§ Task to complete
Return a copy of every line in the records that includes the word "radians".

*** Entries provided Section Begins ***

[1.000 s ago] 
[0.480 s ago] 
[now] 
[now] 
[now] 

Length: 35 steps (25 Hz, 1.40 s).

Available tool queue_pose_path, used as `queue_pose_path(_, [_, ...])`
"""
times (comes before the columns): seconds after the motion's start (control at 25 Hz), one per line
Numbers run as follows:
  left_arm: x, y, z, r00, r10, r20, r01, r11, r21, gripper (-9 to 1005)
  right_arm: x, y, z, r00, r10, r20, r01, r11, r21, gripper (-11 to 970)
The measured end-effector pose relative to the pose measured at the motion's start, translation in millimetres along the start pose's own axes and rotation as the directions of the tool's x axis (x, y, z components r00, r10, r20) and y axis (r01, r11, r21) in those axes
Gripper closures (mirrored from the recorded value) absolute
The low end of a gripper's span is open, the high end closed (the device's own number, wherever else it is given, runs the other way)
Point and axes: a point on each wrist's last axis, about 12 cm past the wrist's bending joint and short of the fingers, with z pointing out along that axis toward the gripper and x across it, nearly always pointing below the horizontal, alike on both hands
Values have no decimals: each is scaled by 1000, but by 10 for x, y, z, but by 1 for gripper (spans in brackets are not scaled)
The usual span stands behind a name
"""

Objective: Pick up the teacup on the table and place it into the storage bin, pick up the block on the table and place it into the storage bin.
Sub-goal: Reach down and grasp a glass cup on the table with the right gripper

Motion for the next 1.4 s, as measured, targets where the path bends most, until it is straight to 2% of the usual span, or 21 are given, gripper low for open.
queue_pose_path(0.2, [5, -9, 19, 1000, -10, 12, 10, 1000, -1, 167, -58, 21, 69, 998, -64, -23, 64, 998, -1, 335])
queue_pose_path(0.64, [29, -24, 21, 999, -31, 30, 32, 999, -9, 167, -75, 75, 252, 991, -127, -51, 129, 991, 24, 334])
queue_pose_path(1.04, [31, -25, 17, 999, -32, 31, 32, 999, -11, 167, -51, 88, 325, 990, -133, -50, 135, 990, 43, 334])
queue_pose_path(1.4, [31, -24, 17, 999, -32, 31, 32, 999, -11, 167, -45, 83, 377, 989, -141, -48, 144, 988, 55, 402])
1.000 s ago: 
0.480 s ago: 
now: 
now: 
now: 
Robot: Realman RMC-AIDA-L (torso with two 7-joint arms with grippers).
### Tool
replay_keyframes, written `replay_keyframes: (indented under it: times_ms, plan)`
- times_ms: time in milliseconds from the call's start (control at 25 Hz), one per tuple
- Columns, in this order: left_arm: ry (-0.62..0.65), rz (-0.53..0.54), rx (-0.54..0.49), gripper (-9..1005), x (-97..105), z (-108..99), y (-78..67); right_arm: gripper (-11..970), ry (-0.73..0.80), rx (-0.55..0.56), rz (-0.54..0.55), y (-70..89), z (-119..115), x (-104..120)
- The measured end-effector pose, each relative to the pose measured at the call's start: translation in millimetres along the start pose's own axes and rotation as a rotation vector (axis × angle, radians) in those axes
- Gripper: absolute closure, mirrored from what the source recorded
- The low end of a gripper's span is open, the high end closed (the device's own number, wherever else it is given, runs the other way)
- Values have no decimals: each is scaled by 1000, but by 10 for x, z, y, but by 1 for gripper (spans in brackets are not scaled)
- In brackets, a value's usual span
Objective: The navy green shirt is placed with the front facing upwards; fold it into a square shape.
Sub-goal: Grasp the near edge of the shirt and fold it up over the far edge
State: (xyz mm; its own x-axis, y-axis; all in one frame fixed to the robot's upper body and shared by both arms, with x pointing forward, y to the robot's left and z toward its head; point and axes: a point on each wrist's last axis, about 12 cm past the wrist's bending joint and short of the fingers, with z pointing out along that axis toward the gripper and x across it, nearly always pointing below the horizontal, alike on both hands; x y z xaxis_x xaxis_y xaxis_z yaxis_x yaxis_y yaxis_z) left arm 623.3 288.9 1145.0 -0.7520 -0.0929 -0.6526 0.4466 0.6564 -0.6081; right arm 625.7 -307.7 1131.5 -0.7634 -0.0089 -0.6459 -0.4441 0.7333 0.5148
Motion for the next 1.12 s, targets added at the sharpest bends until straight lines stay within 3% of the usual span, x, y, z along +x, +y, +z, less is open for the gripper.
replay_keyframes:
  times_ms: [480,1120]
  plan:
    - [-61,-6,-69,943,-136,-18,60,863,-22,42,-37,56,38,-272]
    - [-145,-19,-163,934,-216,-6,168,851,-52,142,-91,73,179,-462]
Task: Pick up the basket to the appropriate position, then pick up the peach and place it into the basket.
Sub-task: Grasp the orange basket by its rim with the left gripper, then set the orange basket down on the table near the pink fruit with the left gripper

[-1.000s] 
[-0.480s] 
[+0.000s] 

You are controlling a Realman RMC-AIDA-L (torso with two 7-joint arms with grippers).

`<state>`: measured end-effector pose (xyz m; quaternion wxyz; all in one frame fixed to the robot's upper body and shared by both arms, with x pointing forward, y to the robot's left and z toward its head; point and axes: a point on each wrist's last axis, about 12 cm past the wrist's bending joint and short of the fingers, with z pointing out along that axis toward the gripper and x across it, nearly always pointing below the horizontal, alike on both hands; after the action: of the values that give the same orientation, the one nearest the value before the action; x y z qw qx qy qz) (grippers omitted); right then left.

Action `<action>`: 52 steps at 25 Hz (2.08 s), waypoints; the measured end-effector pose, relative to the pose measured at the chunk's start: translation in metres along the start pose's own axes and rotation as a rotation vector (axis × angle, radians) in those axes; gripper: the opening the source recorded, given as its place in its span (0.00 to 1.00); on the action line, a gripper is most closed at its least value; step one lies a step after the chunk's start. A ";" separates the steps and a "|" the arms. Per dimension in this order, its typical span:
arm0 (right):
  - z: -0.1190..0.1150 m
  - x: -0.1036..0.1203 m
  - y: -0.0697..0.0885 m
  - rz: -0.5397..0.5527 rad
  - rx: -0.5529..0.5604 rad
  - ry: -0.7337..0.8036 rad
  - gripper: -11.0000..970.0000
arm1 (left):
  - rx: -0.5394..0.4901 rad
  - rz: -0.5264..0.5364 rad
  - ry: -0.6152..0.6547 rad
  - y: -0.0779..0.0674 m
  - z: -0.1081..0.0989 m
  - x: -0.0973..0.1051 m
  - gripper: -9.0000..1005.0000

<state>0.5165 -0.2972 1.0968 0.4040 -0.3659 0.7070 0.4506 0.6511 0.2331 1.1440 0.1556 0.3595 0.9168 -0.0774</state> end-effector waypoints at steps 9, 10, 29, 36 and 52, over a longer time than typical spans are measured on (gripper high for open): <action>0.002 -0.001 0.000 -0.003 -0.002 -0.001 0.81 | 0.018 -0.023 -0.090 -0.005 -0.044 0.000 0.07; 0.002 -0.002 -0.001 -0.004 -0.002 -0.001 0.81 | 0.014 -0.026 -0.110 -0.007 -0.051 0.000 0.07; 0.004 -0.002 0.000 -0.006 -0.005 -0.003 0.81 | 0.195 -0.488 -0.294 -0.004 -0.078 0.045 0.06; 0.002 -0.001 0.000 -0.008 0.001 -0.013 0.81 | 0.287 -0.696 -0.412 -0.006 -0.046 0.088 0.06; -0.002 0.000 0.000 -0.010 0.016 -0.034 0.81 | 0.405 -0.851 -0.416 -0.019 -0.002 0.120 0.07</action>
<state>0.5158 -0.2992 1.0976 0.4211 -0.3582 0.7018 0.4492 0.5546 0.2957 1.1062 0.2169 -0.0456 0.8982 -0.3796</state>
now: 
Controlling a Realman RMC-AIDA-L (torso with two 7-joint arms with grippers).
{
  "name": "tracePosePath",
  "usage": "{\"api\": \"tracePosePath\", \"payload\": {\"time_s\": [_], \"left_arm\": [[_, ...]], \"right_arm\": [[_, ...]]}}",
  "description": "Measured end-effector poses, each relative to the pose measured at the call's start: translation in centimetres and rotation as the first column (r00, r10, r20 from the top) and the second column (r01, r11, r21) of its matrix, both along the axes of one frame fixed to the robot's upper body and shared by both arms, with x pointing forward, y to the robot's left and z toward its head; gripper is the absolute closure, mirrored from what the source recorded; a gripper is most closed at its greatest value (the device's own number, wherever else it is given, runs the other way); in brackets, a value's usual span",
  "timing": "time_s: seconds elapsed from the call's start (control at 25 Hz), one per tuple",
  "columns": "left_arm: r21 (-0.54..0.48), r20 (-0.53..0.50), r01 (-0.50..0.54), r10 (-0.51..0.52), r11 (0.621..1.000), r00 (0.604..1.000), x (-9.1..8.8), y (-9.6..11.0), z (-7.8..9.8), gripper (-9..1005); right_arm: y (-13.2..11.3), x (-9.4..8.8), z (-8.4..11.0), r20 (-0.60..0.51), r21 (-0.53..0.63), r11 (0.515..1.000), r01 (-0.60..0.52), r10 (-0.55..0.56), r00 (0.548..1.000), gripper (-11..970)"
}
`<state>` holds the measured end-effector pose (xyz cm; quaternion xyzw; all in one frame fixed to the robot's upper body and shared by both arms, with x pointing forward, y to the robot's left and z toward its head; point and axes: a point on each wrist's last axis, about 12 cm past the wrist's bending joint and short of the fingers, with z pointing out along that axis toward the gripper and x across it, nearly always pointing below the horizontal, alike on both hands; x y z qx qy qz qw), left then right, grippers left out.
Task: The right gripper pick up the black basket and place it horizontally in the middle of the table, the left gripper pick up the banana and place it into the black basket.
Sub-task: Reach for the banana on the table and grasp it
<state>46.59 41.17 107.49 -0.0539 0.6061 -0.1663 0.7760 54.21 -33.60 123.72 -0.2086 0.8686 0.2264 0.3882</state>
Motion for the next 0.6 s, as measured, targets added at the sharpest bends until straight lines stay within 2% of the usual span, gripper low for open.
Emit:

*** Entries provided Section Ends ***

§ Your response
- The measured end-effector pose, each relative to the pose measured at the call's start: translation in millimetres along the start pose's own axes and rotation as a rotation vector (axis × angle, radians) in those axes
Action `<action>`: 52 steps at 25 Hz (2.08 s), waypoints; the measured end-effector pose, relative to the pose measured at the chunk's start: translation in metres along the start pose's own axes and rotation as a rotation vector (axis × angle, radians) in those axes; gripper: the opening the source recorded, given as its place in its span (0.00 to 1.00); on the action line, a gripper is most closed at its least value; step one lies a step after the chunk's start. A ";" separates the steps and a "|" the arms. Per dimension in this order, its typical span:

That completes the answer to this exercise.